■ Work to complete:
Beginning with the line that holds "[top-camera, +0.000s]" and ending with the last line below, please copy every line exactly, add nothing, and leave out the pictures.

- - - - -

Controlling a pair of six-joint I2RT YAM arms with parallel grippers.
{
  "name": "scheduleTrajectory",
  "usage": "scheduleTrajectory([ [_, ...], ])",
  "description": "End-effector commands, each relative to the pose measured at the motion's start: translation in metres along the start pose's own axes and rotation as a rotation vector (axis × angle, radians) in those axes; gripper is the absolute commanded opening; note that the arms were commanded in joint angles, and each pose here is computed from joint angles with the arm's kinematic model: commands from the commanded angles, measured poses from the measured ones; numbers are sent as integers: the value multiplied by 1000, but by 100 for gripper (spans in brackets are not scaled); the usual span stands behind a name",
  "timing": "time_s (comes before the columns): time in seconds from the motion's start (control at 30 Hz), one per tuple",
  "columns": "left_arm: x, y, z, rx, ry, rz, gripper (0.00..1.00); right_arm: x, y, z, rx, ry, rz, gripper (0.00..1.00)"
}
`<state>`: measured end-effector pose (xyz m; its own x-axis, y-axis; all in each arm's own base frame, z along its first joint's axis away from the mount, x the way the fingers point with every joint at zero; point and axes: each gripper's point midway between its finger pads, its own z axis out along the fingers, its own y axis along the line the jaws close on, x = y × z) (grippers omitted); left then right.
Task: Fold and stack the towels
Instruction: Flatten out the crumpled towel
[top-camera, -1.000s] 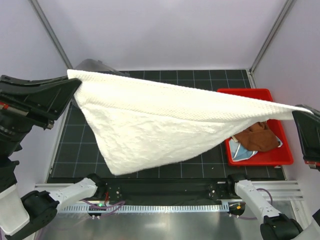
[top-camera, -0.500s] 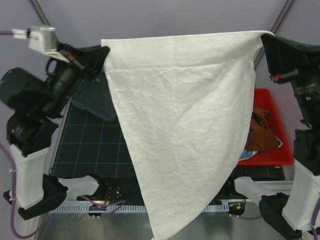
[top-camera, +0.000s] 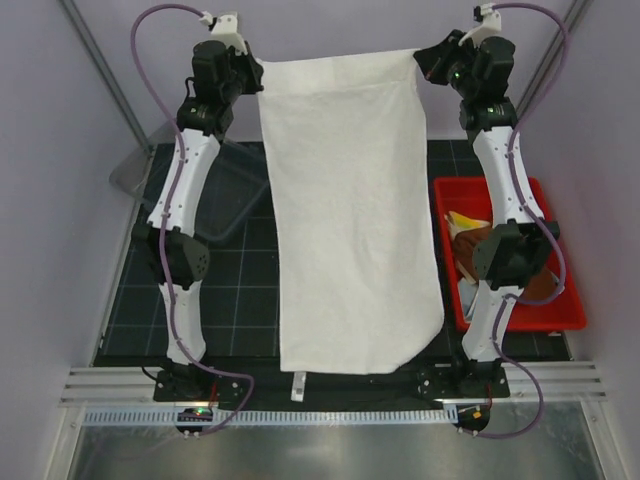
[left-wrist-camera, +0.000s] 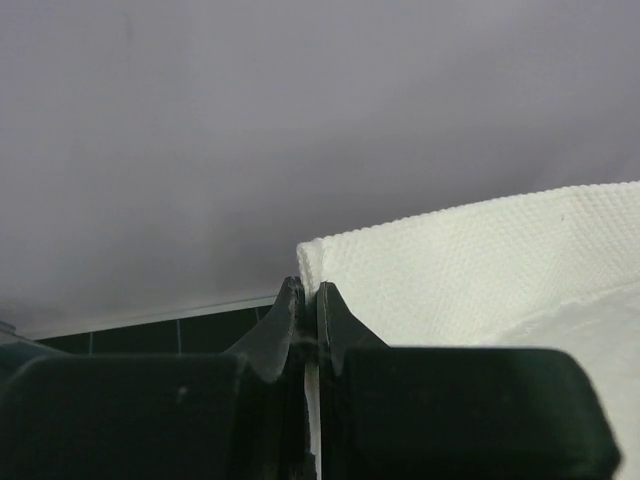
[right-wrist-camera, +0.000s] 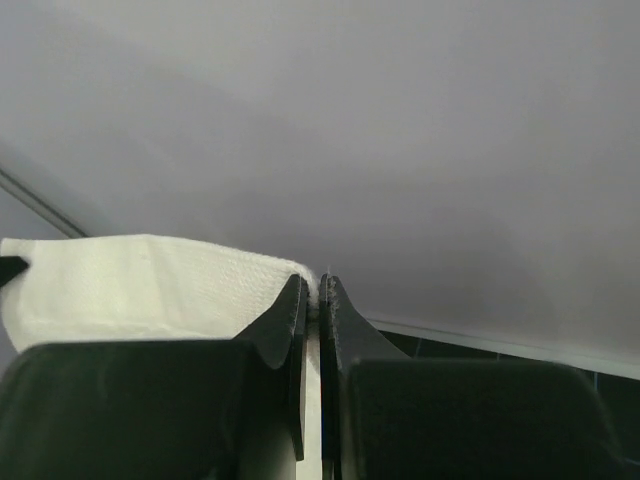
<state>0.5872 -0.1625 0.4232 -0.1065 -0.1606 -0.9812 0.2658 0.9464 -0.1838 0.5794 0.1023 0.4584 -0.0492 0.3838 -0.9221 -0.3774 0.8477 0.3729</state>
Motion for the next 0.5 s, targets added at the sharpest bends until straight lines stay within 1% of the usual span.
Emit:
scheduleTrajectory([
  [0.0,-97,-25,-21,139,-293,-5,0,-79,27,-9,-143,-227,-72,1],
  [0.03,-83,-22,-9,148,-272,-5,0,-71,24,-3,-162,-229,-70,1],
  [0.13,-64,-21,2,167,-240,-2,0,-41,16,10,-211,-193,-52,1],
  [0.17,-46,-21,8,178,-205,-4,0,-30,12,15,-228,-188,-51,1],
  [0.23,-44,-20,9,176,-213,1,0,-17,14,19,-277,-167,-49,1],
  [0.33,-27,-17,13,176,-183,14,0,5,7,25,-292,-131,-38,1],
  [0.4,-18,-14,14,168,-163,23,0,11,7,22,-303,-124,-54,1],
  [0.47,-9,-11,13,161,-141,32,0,24,1,22,-282,-73,-74,1],
])
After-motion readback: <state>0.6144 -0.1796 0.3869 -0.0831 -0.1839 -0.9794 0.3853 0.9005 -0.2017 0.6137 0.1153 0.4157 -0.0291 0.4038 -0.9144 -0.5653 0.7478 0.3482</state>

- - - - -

■ Exercise answer:
[top-camera, +0.000s] 
[left-wrist-camera, +0.000s] 
[right-wrist-camera, +0.000s] 
<state>0.5872 -0.1625 0.4232 -0.1065 -0.1606 -0.9812 0.2658 0.9464 -0.1838 0.5794 0.1023 0.4584 -0.0492 0.3838 -0.9221 -0.3774 0.8477 0.3729</state>
Motion for the next 0.5 s, targets added at the sharpest bends until straight lines stay within 1% of the usual span.
Emit:
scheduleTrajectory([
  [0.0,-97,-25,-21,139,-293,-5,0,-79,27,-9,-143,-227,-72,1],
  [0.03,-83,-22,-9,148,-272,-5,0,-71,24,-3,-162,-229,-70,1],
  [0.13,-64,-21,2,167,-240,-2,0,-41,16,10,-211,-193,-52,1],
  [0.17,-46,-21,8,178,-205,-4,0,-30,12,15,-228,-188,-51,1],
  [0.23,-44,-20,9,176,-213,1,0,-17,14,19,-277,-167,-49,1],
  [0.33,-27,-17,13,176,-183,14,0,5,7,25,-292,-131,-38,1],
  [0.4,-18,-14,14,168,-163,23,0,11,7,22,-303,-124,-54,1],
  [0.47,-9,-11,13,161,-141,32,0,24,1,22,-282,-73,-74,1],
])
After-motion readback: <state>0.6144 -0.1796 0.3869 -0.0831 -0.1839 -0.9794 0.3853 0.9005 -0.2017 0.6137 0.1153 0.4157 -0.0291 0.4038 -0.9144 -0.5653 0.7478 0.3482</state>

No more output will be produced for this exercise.